Lorsqu’il découvre la peinture à travers un livre sur l’impressionnisme trouvé dans les ruines, un monde nouveau s’ouvre à lui, qu’il décide d’explorer en autodidacte en se consacrant à l’étude de la peinture, de la sculpture, de la poésie et de la musique.
En 1961, alors que s’érige le Mur de Berlin, il peint des Images du Monde (Weltbilder), toiles inspirées des peintures pariétales de la préhistoire. Loin du réalisme socialiste prôné par le régime soviétique, son œuvre aux lignes simplifiées et aux signes idéographiques fut condamnée par les autorités est-allemandes, l’obligeant à n’envisager ses activités artistiques que sous le mode de la clandestinité (Untergrund).

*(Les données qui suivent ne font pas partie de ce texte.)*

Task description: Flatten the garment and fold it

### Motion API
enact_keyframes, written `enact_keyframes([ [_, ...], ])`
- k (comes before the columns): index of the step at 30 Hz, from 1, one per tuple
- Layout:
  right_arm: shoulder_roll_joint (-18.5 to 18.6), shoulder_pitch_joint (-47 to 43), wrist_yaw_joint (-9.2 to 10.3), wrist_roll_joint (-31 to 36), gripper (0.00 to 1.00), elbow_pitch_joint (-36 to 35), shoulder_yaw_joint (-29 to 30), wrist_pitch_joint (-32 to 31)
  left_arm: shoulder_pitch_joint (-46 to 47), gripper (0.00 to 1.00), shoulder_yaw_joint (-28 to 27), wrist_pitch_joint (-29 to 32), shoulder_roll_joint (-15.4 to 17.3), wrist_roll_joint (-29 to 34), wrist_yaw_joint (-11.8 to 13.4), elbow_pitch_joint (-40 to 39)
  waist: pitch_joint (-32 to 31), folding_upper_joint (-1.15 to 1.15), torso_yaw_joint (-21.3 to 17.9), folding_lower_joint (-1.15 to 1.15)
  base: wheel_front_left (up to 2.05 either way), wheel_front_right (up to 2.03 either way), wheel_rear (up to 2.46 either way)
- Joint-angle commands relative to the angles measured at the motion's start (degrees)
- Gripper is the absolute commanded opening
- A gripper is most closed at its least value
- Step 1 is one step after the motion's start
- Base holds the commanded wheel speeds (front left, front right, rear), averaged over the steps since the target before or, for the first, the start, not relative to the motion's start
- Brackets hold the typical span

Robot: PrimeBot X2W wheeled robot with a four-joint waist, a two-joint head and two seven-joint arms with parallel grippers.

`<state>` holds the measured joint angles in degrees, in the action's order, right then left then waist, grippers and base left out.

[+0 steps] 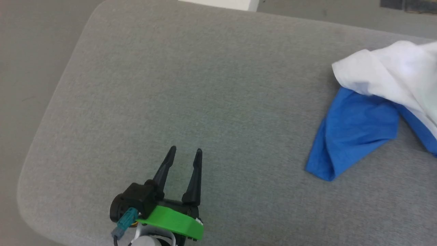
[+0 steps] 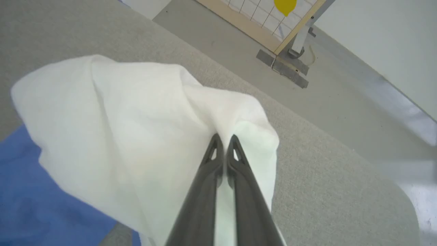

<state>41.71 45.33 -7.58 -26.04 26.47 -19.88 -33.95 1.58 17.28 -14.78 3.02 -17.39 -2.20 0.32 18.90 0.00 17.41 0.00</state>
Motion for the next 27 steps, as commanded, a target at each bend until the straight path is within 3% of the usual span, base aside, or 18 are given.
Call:
enact_keyframes([
  [1, -1.2, -1.6, 0.09, 0.4, 0.34, 1.8, 0.3, 0.5, 1.3, 1.00, 0.2, -0.2, -0.1, -0.8, -0.1, 0.2, 2.0, 0.00, 2.2, 0.00, 0.00, 0.00, 0.00],
  [2, -1.8, -1.9, 0.09, 0.5, 0.47, 2.9, 0.5, 0.6, 1.5, 1.00, 0.4, -0.2, -0.1, -0.8, -0.1, 0.3, 2.2, 0.00, 2.4, 0.00, 0.00, 0.00, 0.00],
  [3, -2.3, -2.3, 0.09, 0.8, 0.96, 3.9, 0.4, 0.7, 1.8, 1.00, 0.5, -0.2, -0.1, -0.8, 0.0, 0.4, 2.3, 0.00, 2.6, 0.00, 0.00, 0.00, 0.00],
  [4, -2.7, -2.3, 0.09, 0.9, 1.00, 4.6, 0.4, 0.9, 1.9, 1.00, 0.5, -0.2, -0.1, -0.8, 0.0, 0.5, 2.4, 0.00, 2.6, 0.00, 0.00, 0.00, 0.00],
  [10, -3.7, -0.6, 0.09, 0.8, 1.00, 4.9, -1.9, 2.8, 1.7, 1.00, 0.1, -0.2, -0.1, -0.2, 0.4, 0.9, 0.8, 0.00, 1.1, 0.00, 0.00, 0.00, 0.00],
  [18, -2.7, -2.7, 0.09, -3.3, 1.00, -1.8, -1.9, 6.3, -1.2, 1.00, -2.1, -0.2, -0.1, 1.0, 0.2, 1.3, -5.6, 0.00, -3.0, 0.00, 0.00, 0.00, 0.00],
  [22, -3.5, -7.8, 0.09, -1.4, 1.00, -6.1, 3.8, 10.5, -3.2, 1.00, -4.0, -0.2, -0.1, 1.8, -0.1, 0.9, -8.5, 0.00, -5.5, 0.00, 0.00, 0.00, 0.00],
  [27, -10.7, -19.5, 0.09, 3.6, 1.00, -13.7, 14.3, 14.7, -5.4, 1.00, -6.3, -0.2, -0.1, 2.4, -0.7, -0.3, -10.5, 0.00, -8.7, 0.00, 0.00, 0.00, 0.00],
])
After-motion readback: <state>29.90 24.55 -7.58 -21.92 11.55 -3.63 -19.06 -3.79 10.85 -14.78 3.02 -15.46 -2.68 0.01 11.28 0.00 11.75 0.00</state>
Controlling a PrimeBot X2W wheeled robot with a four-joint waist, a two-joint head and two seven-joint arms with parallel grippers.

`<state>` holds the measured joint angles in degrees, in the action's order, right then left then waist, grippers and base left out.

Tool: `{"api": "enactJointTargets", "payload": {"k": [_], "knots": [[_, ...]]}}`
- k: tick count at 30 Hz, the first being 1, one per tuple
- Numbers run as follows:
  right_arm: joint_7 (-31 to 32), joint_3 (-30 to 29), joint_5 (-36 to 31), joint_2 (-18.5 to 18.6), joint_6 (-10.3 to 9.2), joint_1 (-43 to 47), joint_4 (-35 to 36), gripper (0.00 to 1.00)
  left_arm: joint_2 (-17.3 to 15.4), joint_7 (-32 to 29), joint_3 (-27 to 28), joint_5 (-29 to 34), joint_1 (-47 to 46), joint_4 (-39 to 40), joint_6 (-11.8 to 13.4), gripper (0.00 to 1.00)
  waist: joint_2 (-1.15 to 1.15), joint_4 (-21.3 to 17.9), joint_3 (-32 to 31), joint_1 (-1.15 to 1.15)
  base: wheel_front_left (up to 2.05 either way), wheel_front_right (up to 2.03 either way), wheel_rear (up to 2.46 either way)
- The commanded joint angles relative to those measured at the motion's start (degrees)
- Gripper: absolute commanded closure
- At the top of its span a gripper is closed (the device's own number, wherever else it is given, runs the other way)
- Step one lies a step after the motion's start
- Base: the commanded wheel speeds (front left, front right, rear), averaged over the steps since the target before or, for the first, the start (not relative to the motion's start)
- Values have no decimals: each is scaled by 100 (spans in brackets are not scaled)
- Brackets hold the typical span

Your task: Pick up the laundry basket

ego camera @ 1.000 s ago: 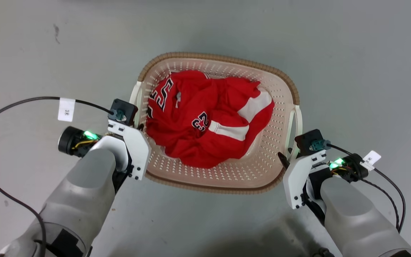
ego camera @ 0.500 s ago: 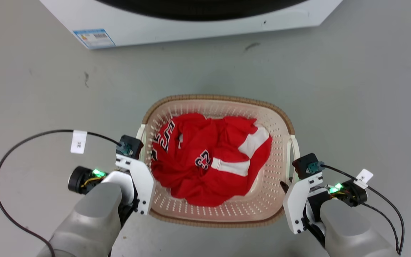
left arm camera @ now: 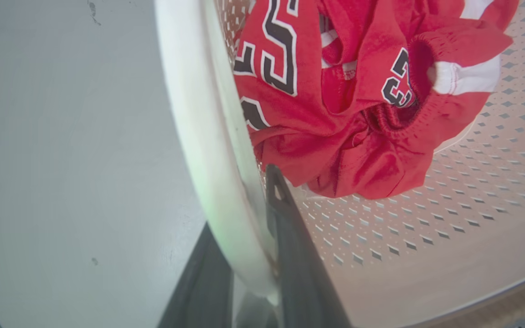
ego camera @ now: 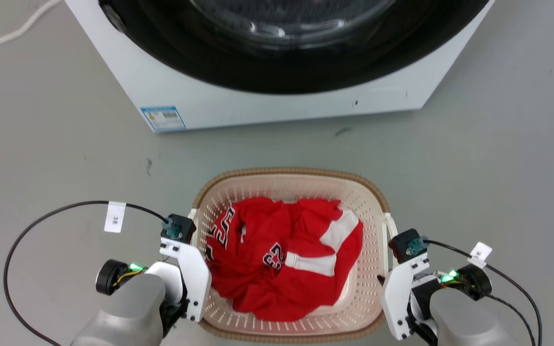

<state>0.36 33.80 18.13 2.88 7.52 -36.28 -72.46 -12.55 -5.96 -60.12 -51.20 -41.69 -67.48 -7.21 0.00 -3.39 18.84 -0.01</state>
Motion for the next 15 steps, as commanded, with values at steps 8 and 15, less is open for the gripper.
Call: {"api": "enactJointTargets", "payload": {"k": [8, 15], "knots": [[439, 329, 203, 0, -6, 165, 6, 100, -68, -459, -325, -365, 280, 218, -45, 100, 0, 113, -802, 1, 0, 0, 0], [803, 613, 394, 0, -6, 255, 5, 100, -142, -924, -575, -697, 451, 362, -50, 100, 0, 163, -1233, 1, 0, 0, 0]]}}
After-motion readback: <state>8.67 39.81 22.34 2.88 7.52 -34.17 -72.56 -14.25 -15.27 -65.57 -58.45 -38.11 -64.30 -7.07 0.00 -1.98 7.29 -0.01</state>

Ainsi, en 1969, passant outre les interdictions soviétiques, il exposa pour la première fois à l’Ouest, chez le galeriste Michael Werner, sous le pseudonyme A. R. Penck, faisant référence à un géologue du XIXème siècle, spécialiste de l’ère glacière. Véritable caméléon, cet artiste changea régulièrement de nom, comme en 1973, où il devint Mike Hammer (héros de roman policier) réalisant sous ce pseudonyme des séries d’œuvres plus abstraites et gestuelles.
Loin de la pensée dictatoriale unique et intolérante, Penck a travaillé à rendre l´universel communicable en élaborant un idiome capable de transgresser toutes les frontières qui séparent les hommes. En développant le concept du Standart, Penck a mis au point un langage pictural composé de signes et de symboles élémentaires appréhensibles et reproductibles par tous.
Destitué de sa nationalité est-allemande, Penck fut contraint à l’exil en 1980. Installé à l’Ouest, la couleur pénètre de plus en plus pleinement ses œuvres, qui se font aussi plus expressives. Alternant figuration abstractisée et abstraction figurée, Penck empruntera les années suivantes des chemins quelques fois différents ou complémentaires, en poursuivant néanmoins toujours la même quête : rendre tangible ce lien invisible et universel qui nous unit tous, celui de l’humanité.